■ Exercise description:
Every line of the entries below that mentions "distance" is to be copied out.

□ □ □

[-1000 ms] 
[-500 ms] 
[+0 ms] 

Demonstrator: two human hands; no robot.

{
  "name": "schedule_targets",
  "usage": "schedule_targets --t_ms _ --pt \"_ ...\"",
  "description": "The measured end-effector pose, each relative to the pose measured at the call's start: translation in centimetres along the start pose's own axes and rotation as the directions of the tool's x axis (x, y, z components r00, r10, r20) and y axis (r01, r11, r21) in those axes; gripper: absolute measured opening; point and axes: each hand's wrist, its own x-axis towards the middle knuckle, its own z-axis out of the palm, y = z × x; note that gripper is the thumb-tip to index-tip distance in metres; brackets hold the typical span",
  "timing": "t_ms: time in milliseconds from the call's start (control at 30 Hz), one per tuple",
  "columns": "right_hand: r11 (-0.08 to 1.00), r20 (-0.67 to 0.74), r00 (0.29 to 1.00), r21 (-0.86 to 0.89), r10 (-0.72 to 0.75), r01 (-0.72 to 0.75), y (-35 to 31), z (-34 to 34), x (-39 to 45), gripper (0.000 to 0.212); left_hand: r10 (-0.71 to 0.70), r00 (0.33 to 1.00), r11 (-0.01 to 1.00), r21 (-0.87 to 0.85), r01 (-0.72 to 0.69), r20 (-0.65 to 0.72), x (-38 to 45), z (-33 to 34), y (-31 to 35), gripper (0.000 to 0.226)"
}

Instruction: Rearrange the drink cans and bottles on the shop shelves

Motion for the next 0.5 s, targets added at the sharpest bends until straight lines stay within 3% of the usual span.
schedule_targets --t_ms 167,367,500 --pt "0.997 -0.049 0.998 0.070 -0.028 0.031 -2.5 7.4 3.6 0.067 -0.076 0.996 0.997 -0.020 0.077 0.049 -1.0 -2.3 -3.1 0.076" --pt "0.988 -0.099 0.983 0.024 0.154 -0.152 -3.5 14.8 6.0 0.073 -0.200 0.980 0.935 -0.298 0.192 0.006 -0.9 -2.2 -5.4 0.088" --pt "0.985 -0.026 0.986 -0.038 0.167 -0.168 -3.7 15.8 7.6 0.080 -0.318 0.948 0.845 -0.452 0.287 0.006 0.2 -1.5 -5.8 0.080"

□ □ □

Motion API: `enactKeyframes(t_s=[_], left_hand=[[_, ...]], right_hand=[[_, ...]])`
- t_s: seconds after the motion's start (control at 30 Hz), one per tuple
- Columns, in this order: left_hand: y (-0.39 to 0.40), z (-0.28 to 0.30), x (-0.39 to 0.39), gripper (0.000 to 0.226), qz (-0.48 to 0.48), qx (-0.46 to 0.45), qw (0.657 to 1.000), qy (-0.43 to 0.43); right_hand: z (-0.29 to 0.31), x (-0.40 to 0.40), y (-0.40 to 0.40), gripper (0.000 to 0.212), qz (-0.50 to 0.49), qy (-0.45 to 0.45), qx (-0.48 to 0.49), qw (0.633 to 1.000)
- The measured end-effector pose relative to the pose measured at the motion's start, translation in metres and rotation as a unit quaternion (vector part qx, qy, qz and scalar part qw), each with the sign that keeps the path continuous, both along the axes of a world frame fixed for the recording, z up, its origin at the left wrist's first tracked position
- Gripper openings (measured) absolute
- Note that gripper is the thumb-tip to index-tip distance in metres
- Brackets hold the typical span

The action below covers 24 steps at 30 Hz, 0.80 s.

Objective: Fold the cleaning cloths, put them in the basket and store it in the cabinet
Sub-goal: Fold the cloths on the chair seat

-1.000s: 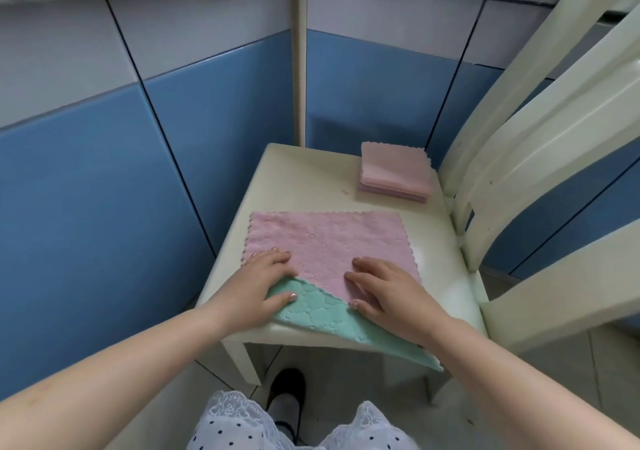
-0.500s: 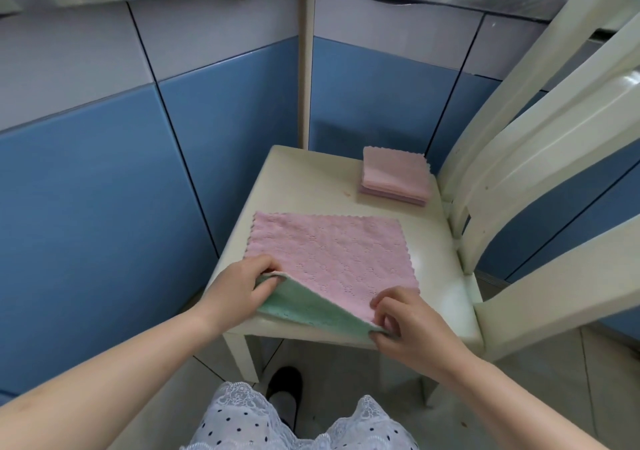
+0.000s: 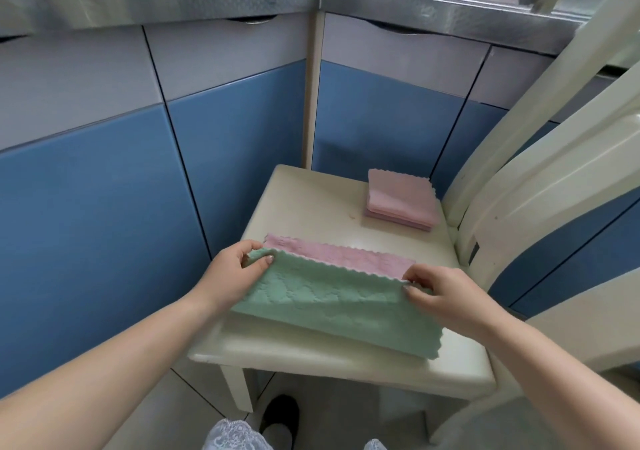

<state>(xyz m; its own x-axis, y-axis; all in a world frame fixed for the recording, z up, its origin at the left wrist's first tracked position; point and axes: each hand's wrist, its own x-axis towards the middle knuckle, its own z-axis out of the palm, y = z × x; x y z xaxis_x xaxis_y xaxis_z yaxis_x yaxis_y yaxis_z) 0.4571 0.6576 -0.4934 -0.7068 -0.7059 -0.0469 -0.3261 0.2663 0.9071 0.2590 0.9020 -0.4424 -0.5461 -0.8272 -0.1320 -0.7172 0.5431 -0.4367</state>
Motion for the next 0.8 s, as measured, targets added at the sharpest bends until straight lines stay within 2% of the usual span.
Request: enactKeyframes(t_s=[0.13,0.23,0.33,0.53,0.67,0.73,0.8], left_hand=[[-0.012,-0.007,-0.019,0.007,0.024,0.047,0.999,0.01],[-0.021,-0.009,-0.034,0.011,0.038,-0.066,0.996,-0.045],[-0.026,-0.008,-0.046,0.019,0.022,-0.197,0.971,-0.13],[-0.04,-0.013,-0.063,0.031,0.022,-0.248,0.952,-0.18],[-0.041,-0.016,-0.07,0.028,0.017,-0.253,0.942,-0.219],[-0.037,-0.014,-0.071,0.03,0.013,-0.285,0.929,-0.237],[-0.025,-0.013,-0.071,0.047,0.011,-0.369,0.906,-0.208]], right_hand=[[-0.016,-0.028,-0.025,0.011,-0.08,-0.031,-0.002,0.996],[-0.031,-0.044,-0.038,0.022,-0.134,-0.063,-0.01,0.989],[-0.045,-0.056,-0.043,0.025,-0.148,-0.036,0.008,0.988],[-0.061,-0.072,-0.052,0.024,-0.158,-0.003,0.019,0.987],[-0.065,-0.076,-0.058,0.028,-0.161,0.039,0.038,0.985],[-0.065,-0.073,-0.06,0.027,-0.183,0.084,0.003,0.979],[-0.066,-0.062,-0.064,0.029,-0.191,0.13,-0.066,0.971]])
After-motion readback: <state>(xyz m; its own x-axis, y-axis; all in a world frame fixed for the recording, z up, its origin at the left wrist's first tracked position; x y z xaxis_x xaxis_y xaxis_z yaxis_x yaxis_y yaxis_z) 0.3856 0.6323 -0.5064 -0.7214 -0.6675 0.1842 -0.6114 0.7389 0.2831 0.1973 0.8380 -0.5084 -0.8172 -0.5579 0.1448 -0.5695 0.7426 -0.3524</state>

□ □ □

■ Finished task:
  "description": "The measured end-effector pose, each relative to the pose measured at the call's start: translation in centimetres along the start pose's own axes and rotation as the directions of the tool's x axis (x, y, z components r00, r10, r20) and y axis (r01, r11, r21) in those axes; gripper: absolute measured opening; point and axes: each hand's wrist, its own x-axis towards the middle knuckle, its own z-axis out of the palm, y = z × x; note that gripper is the thumb-tip to index-tip distance in metres; brackets hold the typical span",
- Note that gripper is the thumb-tip to index-tip distance in metres

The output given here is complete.